WHAT IS EXPECTED
The line containing "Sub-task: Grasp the" marks the end; copy exactly all lines from the start of the material up to and including it.

RECORDED DATA
BEGIN
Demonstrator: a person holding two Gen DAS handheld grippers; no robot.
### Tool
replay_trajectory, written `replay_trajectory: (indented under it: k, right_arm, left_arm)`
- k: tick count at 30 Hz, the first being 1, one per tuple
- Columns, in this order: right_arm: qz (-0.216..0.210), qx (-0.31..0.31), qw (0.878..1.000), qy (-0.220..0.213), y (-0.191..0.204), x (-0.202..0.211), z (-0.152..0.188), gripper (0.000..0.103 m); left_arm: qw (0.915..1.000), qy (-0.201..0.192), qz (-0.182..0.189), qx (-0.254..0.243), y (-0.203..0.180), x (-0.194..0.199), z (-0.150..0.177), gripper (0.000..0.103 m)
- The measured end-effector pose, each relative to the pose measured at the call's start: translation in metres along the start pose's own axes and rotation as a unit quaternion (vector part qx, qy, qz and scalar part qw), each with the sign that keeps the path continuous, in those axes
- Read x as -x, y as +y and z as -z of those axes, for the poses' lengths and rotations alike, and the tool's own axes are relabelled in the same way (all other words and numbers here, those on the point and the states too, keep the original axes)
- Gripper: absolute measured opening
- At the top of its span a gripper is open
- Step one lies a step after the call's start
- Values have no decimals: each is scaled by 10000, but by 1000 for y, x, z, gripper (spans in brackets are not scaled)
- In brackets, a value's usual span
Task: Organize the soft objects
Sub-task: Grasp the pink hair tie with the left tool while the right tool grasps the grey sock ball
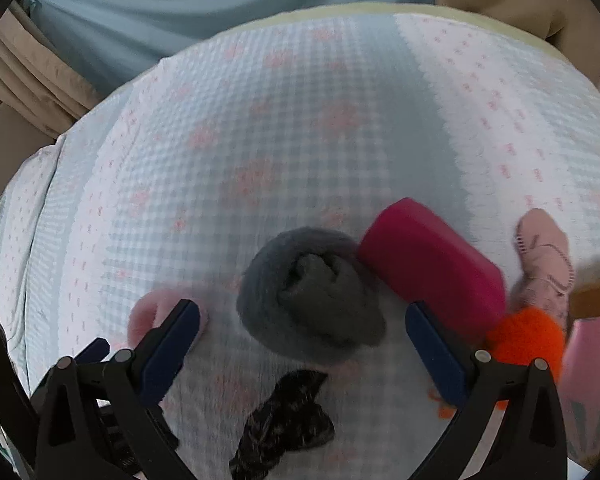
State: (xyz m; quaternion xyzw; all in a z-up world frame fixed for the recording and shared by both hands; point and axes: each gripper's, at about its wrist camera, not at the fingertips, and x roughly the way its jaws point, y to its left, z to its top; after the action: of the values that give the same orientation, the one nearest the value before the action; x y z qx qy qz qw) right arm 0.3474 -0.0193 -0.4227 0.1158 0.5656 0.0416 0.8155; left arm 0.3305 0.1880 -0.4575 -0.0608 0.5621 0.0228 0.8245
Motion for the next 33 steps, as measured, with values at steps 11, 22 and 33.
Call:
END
RESULT FOR THIS TASK
Demonstrator: a person holding two Gen DAS handheld grippers; no robot.
### Tool
replay_trajectory, written `replay_trajectory: (indented under it: k, right_arm, left_arm)`
- k: tick count at 30 Hz, the first being 1, one per tuple
- Columns, in this order: right_arm: qz (-0.216..0.210), qx (-0.31..0.31), qw (0.878..1.000), qy (-0.220..0.213), y (-0.191..0.204), x (-0.202..0.211), z (-0.152..0.188), gripper (0.000..0.103 m); left_arm: qw (0.915..1.000), qy (-0.201..0.192), qz (-0.182..0.189), qx (-0.254..0.243), y (-0.203..0.180), x (-0.194..0.199), z (-0.150..0.177), gripper (0.000..0.103 m)
- The measured end-effector pose, each relative to the pose measured at the call's start: translation in metres along the start pose's own axes and rotation as a unit quaternion (vector part qx, qy, qz and scalar part qw), each with the sign that keeps the path continuous, in those axes
- Read x as -x, y as +y and z as -z of those axes, for the poses' lengths and rotations alike, and the tool's own axes are relabelled in the same way (all other words and numbers here, those on the point and the states too, keep the original axes)
- Gripper: absolute measured opening
- At the top of its span a gripper is open
- Step one lies a step after the call's start
- Values have no decimals: each is scaled by 10000, but by 1000 for y, x, z, gripper (spans in brackets are not scaled)
- In brackets, a value's usual span
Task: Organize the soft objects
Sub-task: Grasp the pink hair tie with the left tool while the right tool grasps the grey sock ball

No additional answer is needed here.